:: EXTRACTED ENTRIES ::
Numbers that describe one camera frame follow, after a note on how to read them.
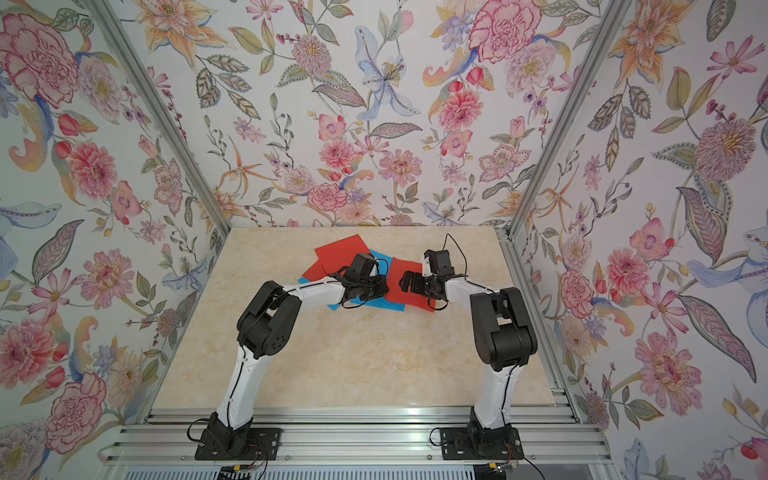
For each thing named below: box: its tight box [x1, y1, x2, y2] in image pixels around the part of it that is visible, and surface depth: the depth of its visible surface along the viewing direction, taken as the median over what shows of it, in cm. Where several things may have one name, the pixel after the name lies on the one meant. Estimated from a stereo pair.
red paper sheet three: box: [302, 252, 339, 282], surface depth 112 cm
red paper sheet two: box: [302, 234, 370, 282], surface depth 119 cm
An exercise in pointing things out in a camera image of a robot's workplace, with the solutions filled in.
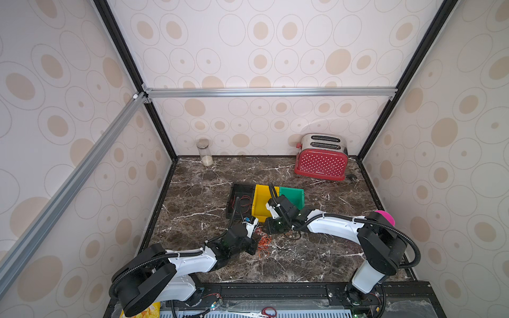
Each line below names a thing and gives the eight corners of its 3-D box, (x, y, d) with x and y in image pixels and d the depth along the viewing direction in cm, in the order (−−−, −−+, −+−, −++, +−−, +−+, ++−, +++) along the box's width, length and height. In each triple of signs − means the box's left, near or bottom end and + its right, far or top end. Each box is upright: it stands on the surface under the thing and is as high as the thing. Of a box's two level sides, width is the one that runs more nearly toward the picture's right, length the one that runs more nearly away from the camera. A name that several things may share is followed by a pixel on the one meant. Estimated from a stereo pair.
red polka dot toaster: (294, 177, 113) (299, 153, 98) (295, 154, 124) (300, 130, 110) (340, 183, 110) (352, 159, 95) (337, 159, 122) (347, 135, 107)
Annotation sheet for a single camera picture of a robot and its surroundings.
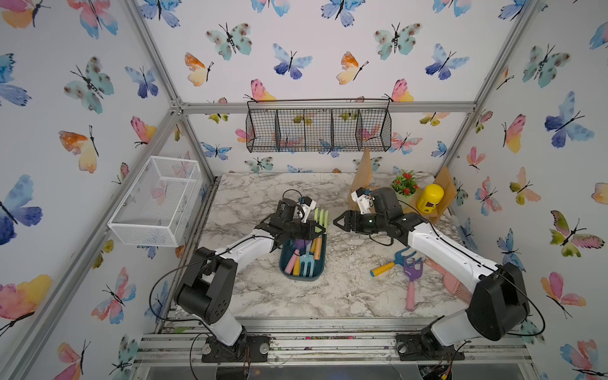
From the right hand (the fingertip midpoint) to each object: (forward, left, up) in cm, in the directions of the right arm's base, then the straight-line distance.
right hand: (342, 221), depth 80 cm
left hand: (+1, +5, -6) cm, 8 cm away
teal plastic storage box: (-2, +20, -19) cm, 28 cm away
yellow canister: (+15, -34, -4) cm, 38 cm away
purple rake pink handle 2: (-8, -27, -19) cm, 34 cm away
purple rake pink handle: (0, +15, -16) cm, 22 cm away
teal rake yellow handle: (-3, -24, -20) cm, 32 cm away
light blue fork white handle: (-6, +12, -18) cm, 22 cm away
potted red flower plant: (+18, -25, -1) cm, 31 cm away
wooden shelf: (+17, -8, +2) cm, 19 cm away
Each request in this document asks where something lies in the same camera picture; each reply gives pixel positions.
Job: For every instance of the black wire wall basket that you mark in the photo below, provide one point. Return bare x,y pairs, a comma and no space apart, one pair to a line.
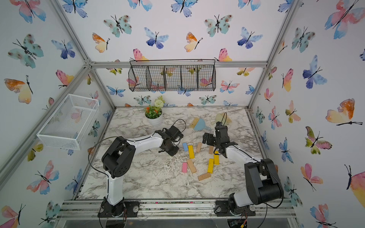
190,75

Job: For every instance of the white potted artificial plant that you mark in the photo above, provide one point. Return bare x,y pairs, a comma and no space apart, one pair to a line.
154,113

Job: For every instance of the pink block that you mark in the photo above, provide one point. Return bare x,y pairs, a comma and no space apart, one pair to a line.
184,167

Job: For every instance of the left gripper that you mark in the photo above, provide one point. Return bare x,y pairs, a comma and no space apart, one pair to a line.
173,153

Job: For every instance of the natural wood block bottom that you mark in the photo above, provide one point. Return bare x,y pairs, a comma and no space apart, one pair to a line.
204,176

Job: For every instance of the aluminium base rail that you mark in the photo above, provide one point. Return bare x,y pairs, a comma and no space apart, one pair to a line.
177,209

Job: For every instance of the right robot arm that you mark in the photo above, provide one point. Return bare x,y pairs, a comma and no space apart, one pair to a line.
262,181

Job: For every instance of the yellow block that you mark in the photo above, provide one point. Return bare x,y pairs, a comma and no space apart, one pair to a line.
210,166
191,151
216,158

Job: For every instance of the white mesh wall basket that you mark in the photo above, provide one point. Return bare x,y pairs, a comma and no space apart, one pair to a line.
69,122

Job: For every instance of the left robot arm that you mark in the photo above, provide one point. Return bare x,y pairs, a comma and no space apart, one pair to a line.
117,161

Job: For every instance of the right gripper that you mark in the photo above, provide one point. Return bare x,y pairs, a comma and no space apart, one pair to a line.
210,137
:::
# WORK ITEM:
Everything in the records above should be printed exactly, apart from the pictures.

# YOUR RESPONSE:
Numbers that describe one camera frame follow, after a note on how to read them.
For each thing named below: box: its tight box [x1, y1, x2, y2] in image pixels around the part of it that is visible, and surface depth: the depth of its visible surface along the viewing direction, taken as the median over what shows of it, in cm. Where several things may have one name, the pixel after the name lies on the one meant. Estimated from a stereo pair.
red paper sheet three: box: [302, 252, 339, 282], surface depth 112 cm
red paper sheet two: box: [302, 234, 370, 282], surface depth 119 cm
An exercise in pointing things out in a camera image of a robot's workplace, with the solutions filled in.
Each line below names a thing and gives the eight corners of its 3-D box, (x, y, d) with x and y in image pixels and d the depth along the viewing direction in cm, in the order (−−−, −−+, −+−, −++, +−−, +−+, ++−, +++) along the box's width, length and height. In each triple of signs − means the box's left, near or bottom end and + its right, far or top end. Each box is upright: it stands on the surface under the thing and is as high as the thing. Of a box's two level sides, width is the one that runs more nearly toward the picture's right, length the one that runs more nearly away from the camera. A name that several things may share is followed by a pixel on the one meant. Estimated from a stereo pair.
red polka dot toaster: (294, 177, 113) (299, 153, 98) (295, 154, 124) (300, 130, 110) (340, 183, 110) (352, 159, 95) (337, 159, 122) (347, 135, 107)
Annotation sheet for a single camera picture of a robot and its surroundings.
From the right hand (the fingertip midpoint) to each object: (forward, left, up) in cm, in the directions of the right arm's base, then the straight-line distance.
right hand: (342, 221), depth 80 cm
left hand: (+1, +5, -6) cm, 8 cm away
teal plastic storage box: (-2, +20, -19) cm, 28 cm away
yellow canister: (+15, -34, -4) cm, 38 cm away
purple rake pink handle 2: (-8, -27, -19) cm, 34 cm away
purple rake pink handle: (0, +15, -16) cm, 22 cm away
teal rake yellow handle: (-3, -24, -20) cm, 32 cm away
light blue fork white handle: (-6, +12, -18) cm, 22 cm away
potted red flower plant: (+18, -25, -1) cm, 31 cm away
wooden shelf: (+17, -8, +2) cm, 19 cm away
Each request in this document asks where something lies in the same camera picture; each reply gives pixel positions.
Job: For every instance of the black wire wall basket that you mark in the photo below, provide one point. Return bare x,y pairs, a comma and no space apart, one pair to a line.
190,75

Job: For every instance of the white potted artificial plant that you mark in the photo above, provide one point. Return bare x,y pairs, a comma and no space apart, one pair to a line.
154,113

Job: For every instance of the pink block that you mark in the photo above, provide one point. Return bare x,y pairs, a comma and no space apart, one pair to a line.
184,167

Job: For every instance of the left gripper that you mark in the photo above, provide one point. Return bare x,y pairs, a comma and no space apart, one pair to a line.
173,153

Job: For every instance of the natural wood block bottom that you mark in the photo above, provide one point. Return bare x,y pairs, a comma and no space apart, one pair to a line.
204,176

Job: For every instance of the aluminium base rail that you mark in the photo above, provide one point. Return bare x,y pairs, a comma and no space apart, one pair to a line.
177,209

Job: For every instance of the right robot arm that you mark in the photo above, provide one point. Return bare x,y pairs, a comma and no space apart, one pair to a line.
262,181

Job: For every instance of the yellow block that you mark in the photo above, provide one point. Return bare x,y pairs, a comma and no space apart, one pair to a line.
210,166
191,151
216,158

Job: For every instance of the white mesh wall basket that you mark in the photo above, provide one point. Return bare x,y pairs, a comma and no space apart, one pair to a line.
69,122

Job: For every instance of the left robot arm that you mark in the photo above, provide one point. Return bare x,y pairs, a comma and no space apart, one pair to a line.
117,161

Job: For every instance of the right gripper that you mark in the photo above, provide one point. Return bare x,y pairs, a comma and no space apart, one pair to a line.
210,137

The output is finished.